* What you are asked to do
Go through the data below and return each line containing the word "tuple".
*** Opening of Records shown ***
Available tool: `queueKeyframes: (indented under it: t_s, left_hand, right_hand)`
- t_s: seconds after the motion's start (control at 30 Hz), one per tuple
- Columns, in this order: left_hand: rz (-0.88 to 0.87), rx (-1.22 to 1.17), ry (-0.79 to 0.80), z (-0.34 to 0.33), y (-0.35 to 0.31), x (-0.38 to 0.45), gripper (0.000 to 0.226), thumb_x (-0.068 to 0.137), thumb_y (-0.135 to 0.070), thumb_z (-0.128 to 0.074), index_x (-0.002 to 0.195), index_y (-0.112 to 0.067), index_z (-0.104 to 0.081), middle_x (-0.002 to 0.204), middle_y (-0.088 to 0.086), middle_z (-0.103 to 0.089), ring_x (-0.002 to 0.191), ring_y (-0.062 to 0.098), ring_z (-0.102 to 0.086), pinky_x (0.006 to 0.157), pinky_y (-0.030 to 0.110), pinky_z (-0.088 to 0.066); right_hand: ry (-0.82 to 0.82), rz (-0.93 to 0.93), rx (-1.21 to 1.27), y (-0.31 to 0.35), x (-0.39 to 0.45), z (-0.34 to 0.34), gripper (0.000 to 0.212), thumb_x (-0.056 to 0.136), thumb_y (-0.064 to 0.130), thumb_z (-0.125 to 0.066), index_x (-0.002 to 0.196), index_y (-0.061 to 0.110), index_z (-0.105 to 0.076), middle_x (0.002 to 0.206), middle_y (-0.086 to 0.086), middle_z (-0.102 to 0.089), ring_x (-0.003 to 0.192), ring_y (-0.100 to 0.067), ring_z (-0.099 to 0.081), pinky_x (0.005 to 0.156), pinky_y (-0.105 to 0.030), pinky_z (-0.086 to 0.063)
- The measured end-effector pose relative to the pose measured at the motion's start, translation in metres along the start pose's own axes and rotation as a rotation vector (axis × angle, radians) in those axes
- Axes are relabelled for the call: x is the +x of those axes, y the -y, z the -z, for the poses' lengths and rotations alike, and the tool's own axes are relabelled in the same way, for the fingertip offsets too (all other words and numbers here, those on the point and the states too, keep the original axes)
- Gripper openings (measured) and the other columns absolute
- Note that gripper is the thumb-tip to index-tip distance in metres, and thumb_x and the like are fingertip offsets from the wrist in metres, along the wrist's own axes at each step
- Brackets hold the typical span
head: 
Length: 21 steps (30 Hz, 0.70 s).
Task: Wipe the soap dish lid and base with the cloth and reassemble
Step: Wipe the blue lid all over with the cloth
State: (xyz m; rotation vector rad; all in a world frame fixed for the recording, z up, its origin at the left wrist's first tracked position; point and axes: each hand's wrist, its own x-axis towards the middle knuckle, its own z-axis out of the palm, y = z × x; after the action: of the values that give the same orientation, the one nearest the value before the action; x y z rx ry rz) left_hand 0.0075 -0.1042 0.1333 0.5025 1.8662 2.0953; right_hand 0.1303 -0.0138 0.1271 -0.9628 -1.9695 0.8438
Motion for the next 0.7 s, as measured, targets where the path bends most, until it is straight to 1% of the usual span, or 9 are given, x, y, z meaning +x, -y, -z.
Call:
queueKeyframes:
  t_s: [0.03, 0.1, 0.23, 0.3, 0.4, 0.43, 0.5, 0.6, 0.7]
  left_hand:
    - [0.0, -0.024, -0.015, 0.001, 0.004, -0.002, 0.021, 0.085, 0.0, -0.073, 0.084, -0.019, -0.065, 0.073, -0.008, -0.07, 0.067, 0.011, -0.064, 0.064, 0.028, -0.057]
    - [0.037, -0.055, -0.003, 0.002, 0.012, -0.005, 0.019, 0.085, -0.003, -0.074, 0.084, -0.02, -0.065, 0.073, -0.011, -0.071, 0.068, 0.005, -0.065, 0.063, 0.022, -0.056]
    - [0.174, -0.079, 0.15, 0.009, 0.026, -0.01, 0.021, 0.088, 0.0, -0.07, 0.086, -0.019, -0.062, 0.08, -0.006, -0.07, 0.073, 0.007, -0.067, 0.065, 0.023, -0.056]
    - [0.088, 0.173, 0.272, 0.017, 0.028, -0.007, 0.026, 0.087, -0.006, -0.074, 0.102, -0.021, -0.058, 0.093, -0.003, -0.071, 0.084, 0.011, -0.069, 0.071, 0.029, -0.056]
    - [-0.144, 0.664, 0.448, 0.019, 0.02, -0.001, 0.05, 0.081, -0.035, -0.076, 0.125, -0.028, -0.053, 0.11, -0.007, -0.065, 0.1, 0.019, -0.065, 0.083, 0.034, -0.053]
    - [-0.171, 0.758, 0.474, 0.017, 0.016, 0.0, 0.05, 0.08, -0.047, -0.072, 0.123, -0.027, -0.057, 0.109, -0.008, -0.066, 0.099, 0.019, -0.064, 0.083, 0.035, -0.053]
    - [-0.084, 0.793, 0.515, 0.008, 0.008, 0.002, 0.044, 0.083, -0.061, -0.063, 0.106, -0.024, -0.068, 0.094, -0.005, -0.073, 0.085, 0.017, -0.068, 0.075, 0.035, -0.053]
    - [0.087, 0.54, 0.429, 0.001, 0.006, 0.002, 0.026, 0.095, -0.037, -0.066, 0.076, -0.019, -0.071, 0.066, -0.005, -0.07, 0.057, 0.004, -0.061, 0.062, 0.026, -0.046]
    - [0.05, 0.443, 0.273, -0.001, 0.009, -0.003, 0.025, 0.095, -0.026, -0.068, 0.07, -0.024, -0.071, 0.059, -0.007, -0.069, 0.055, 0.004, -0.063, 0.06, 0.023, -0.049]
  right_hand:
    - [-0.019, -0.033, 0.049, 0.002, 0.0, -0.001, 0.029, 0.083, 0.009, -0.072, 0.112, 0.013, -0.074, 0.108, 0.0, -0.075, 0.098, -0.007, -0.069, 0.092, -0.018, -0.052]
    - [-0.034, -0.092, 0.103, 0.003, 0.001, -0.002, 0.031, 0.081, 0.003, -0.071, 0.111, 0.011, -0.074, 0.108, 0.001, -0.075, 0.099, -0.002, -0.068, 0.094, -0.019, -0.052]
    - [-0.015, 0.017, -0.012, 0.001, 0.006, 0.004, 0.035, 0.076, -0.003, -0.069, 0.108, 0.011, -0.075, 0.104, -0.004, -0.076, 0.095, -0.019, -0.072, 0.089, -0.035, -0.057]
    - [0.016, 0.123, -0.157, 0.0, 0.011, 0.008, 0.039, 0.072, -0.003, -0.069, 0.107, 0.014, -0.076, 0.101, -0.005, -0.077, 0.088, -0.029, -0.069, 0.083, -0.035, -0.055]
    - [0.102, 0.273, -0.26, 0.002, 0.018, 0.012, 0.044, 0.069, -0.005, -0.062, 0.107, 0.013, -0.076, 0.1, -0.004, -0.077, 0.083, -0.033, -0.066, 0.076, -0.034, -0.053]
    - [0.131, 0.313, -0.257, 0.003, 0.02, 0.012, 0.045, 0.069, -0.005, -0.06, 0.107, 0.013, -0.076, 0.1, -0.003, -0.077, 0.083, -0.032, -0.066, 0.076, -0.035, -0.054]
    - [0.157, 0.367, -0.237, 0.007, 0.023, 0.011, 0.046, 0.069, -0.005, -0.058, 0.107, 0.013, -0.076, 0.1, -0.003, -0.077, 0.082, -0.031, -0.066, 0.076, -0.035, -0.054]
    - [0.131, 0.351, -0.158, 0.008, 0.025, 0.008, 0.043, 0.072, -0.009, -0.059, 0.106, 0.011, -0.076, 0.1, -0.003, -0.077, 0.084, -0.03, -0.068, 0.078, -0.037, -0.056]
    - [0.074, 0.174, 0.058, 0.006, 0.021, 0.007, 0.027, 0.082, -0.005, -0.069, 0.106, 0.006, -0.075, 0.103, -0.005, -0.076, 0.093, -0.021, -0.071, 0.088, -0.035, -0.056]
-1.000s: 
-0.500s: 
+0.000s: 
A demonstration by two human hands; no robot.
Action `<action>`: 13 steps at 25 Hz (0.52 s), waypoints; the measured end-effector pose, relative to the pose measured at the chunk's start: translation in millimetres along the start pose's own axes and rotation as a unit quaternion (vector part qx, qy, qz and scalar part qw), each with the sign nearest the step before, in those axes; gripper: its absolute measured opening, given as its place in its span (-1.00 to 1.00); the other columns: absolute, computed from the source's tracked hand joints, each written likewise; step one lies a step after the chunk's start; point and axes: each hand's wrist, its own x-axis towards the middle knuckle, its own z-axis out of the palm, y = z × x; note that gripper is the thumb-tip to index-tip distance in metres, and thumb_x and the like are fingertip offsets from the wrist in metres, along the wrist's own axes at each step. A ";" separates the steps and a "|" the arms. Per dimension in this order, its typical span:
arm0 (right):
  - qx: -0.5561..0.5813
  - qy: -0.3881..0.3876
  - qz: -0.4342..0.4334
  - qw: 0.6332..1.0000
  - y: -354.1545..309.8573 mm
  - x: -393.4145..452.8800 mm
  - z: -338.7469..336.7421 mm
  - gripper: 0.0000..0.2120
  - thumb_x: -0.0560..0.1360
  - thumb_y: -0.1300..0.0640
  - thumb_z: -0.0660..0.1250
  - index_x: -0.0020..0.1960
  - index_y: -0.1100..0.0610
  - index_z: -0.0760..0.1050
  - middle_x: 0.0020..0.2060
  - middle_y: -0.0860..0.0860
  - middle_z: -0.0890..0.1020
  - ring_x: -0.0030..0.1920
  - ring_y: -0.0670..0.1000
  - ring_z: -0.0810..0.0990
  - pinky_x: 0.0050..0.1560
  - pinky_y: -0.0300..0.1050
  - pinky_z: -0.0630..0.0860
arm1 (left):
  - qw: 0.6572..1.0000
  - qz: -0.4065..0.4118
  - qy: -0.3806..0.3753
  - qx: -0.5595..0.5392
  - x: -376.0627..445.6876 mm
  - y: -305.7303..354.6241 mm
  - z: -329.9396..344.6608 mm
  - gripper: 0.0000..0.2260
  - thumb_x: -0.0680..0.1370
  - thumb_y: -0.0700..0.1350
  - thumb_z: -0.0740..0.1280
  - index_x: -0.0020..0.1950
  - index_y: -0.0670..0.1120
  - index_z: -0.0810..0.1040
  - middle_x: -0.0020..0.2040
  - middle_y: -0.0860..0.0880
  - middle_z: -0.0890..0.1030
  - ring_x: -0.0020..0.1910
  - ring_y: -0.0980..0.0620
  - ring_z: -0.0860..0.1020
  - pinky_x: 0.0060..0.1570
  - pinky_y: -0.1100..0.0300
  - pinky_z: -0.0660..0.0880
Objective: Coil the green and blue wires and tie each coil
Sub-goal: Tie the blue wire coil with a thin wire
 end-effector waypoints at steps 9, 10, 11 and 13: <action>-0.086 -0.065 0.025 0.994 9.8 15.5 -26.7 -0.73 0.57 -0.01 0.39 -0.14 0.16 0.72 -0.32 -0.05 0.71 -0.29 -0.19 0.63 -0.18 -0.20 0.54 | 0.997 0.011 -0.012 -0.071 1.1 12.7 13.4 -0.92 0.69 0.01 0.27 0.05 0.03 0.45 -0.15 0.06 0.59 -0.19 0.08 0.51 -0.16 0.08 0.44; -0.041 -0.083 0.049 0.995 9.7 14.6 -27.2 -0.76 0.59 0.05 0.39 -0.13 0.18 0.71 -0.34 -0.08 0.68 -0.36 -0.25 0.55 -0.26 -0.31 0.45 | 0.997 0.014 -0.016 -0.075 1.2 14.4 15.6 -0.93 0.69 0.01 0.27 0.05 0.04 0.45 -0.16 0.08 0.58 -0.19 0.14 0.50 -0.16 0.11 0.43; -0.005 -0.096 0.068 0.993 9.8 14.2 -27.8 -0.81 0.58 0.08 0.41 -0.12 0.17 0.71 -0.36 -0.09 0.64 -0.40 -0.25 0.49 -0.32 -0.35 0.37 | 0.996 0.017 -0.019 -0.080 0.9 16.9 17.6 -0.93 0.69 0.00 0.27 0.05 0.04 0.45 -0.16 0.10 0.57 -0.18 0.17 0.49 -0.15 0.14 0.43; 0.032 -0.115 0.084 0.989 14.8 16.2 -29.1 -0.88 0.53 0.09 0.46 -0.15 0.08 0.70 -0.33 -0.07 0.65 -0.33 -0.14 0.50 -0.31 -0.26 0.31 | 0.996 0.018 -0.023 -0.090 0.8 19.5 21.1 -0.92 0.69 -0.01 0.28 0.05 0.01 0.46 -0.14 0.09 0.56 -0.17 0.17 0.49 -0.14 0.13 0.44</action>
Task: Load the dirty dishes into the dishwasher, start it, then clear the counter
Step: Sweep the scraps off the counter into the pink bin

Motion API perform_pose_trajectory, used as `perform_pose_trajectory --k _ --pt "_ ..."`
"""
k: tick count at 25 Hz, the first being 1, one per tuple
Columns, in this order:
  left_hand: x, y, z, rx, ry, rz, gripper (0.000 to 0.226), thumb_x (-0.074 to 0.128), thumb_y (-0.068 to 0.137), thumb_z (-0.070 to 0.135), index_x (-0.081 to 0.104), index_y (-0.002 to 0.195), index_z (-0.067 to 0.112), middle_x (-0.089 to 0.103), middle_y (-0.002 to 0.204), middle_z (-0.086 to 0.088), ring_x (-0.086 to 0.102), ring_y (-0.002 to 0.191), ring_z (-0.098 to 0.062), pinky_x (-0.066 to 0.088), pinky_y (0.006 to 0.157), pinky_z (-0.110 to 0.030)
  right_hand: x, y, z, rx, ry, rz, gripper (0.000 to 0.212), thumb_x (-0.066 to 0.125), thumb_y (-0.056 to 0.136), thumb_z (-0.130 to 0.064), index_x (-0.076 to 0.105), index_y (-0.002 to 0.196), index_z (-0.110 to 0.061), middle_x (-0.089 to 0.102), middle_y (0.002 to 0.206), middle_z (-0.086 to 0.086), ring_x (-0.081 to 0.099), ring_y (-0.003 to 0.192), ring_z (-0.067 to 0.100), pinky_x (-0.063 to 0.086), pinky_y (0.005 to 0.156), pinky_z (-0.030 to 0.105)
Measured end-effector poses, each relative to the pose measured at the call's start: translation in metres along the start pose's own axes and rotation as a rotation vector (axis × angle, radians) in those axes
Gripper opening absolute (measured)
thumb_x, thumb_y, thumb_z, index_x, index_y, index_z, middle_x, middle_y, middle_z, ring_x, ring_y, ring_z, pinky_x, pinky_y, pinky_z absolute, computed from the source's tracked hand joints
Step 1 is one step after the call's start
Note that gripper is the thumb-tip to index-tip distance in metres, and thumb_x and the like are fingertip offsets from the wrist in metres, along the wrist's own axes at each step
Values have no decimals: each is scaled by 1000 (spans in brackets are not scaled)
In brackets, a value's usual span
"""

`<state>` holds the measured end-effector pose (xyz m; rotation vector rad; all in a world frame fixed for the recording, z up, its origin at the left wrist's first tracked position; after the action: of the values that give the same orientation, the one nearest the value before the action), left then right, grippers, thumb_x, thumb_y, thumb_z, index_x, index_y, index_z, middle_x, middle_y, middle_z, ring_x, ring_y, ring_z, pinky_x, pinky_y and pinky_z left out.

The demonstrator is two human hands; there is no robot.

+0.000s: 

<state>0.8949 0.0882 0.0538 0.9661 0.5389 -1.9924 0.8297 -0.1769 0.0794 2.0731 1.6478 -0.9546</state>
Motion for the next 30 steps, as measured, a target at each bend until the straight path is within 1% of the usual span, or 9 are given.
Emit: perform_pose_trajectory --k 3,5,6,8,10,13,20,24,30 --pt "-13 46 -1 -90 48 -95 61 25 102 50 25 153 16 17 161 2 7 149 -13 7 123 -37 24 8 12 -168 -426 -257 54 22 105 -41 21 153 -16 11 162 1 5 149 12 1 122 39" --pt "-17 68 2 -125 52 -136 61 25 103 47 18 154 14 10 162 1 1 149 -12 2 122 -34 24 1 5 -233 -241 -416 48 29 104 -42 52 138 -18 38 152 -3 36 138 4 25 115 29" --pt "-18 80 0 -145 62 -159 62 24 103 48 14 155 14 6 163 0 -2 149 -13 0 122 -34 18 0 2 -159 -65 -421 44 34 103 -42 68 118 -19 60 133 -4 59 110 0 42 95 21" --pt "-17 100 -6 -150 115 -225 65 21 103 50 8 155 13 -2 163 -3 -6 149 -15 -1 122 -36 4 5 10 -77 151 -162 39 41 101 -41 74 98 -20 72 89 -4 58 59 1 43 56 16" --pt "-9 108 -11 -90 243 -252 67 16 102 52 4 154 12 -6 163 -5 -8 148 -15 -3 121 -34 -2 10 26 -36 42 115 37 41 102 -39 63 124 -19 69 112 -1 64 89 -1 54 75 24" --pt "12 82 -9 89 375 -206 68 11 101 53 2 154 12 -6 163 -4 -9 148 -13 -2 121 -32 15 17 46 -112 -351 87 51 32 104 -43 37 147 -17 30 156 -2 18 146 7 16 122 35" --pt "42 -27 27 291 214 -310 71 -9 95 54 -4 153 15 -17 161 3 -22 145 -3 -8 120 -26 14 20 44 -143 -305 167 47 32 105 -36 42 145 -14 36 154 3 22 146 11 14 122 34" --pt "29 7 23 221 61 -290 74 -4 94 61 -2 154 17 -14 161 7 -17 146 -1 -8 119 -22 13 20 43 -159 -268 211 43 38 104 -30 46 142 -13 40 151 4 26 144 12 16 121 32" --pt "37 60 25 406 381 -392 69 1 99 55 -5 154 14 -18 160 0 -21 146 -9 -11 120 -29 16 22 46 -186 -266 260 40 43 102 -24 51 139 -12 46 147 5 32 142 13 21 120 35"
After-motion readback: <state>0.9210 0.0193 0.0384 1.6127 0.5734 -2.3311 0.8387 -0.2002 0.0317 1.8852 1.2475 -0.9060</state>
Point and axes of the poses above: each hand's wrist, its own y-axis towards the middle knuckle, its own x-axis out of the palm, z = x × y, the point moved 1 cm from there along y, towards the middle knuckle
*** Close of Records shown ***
* Answer to this problem
- t_s: seconds after the motion's start (control at 30 Hz), one per tuple
k: tick count at 25 Hz, the first being 1, one per tuple

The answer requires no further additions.